19 January 2007

no justice.. no peace!


don't you know they're talking about a revolution
it sounds like a whisper
[tracy chapman]
...
di tahun 1890, seorang petani Blora, Soerantiko alias Kyai Samin meretas jalan keadilan bersama komunitas lokalnya sebagai perlawanan terhadap kolonial Belanda. tidak dengan hal yang lazimnya dilakukan pada masa itu --pemberontakan bersenjata--, ajaran Kyai Samin didasarkan atas hak milik kolektif dan cara pengolahan tanah secara kolektif, dan gotong royong, dilengkapi dengan aturan pembagian hasil menurut keperluan dan keadilan; ditambah pula dengan adanya disiplin moral yang melarang orang mencuri, membohong, berbuat serong dan sebagainya. sebagai penjelmaan yang anarkistis, aliran Samin, disebut demikian menurut nama pendiri daripada ajaran kudus yang utopis di Jawa Tengah, yaitu Kyai Samin, yang berdasarkan persamaan diantara semua-manusia dan hak milik komunal atas tanah serta hasilnya - menolak untuk mengakui adanya sesuatu kekuasaan atau kewajiban-kewajiban sosial seperti pajak yang berupa uang ataupun kerja. asumsi kolektif yang dikenal dengan ajaran Samin ini setidaknya mau menunjukkan bahwa manusia memiliki pikiran akan kebebasan, kesetaraan, dan persaudaraan, serta imajinasi kolektif.

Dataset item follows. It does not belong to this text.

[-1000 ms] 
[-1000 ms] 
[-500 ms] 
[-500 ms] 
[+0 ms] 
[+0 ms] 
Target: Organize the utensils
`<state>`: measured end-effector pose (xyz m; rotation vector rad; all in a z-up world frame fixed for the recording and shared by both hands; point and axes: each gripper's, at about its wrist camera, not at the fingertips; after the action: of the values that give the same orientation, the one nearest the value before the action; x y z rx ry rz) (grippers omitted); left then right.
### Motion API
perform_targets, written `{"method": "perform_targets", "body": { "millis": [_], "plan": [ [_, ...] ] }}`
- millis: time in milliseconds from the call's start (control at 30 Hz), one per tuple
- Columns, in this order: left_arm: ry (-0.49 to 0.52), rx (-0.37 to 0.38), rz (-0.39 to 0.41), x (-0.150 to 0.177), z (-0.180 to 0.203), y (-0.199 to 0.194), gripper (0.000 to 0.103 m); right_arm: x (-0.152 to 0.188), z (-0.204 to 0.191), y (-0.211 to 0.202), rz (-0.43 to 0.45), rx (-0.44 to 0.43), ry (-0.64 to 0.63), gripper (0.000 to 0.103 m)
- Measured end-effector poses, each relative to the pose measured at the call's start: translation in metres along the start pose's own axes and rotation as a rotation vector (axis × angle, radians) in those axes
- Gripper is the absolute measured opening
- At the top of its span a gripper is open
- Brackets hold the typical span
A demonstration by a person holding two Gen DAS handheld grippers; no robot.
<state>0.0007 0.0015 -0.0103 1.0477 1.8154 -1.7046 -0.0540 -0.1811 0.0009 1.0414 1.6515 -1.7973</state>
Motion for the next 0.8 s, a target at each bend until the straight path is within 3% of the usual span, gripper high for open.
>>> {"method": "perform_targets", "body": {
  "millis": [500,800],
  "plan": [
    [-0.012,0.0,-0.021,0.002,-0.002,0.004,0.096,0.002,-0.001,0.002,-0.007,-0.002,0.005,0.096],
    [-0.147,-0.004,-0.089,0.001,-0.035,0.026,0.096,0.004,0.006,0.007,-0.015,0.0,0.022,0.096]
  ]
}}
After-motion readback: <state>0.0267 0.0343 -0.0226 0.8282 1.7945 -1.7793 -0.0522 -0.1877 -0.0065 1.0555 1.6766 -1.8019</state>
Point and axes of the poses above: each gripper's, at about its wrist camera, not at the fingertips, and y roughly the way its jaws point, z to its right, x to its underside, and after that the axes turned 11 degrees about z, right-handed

bila 900 tahun sebelumnya, masyarakat Jawa, seperti digambarkan oleh Ki Dalang tentang adanya kerajaan Dorowati, "panjang punjung, panjang pocapane, punjung kewibawane". situasi perekonomiannya "hapasir hawukir ngadep segara kang bebandaran, hanengenake pasabinan. bebek ayam rajakaya, enjang medal ing pangonan, surup bali ing kandange dewe-dewe. wong kang lumaku dagang rinten dalu tan wonten pedote, labet saking tan wonten sangsayaning margi". susunan masyarakatnya "tata tentrem, kerta raharja, gemah ripah, loh jinawi". hendak membuktikan bahwa cita-cita Negara dan masyarakat adil dan makmur, yaitu masyarakat sosialis sudah beratusan tahun menjadi milik dan idam-idaman Rakyat Indonesia. imajinasi kolektif inilah yang menjadi ruh dalam perjuangan meretas jalan keadilan hingga hari ini di belahan dunia manapun.
slogan revolusi Perancis yang legendaris --liberte, egalite, fraternite-- mengokohkan ideal-ideal yang mungkin bisa dicapai manusia sebagai mahluk berdaulat. dalam praktiknya, kebebasan itu sendiri, mengalami kontradiksi ketika optimalisasi atas kebebasan seseorang mau tak mau dibatasi oleh optimalisasi kebebasan orang lain, begitupun sebaliknya. inilah kontradiksi kebebasan yang bersifat prosedural, dan ini terjadi dengan asumsi bahwa kemampuan setiap orang setara. mekanisme pembatasan kebebasan yang prosedural ini berlaku secara adil --fair. keadilan sebagai fairness, menurut John Rawls, mengasumsikan adanya keadaan awal core leaders sebuah komunitas yang terdiri dari orang-orang --rasional, bermoral, tidak mementingkan diri sendiri, dan bahkan tidak tahu apa keuntungan-keuntungan yang diperoleh pihak tertentu atas lahirnya sebuah kesepakatan bersama-- yang menyusun aturan main dalam komunitas tersebut.
ketika "kebebasan di antara yang setara" itu dibatalkan dengan "kebebasan di antara yang tidak setara", maka sejak awal mula problemnya bukan pada kebebasan itu sendiri, melainkan pada soal ketidaksetaraan. rupanya rentangan hukum pasar untuk mengatur semua relasi kehidupan, mulai dari urusan politik, budaya, kesehatan, pendidikan, agama, dan bahkan hari ini penanganan bencana, menghilangkan bukan saja imajinasi kolektif kita, bahkan kehilangan kolektivitas itu sendiri.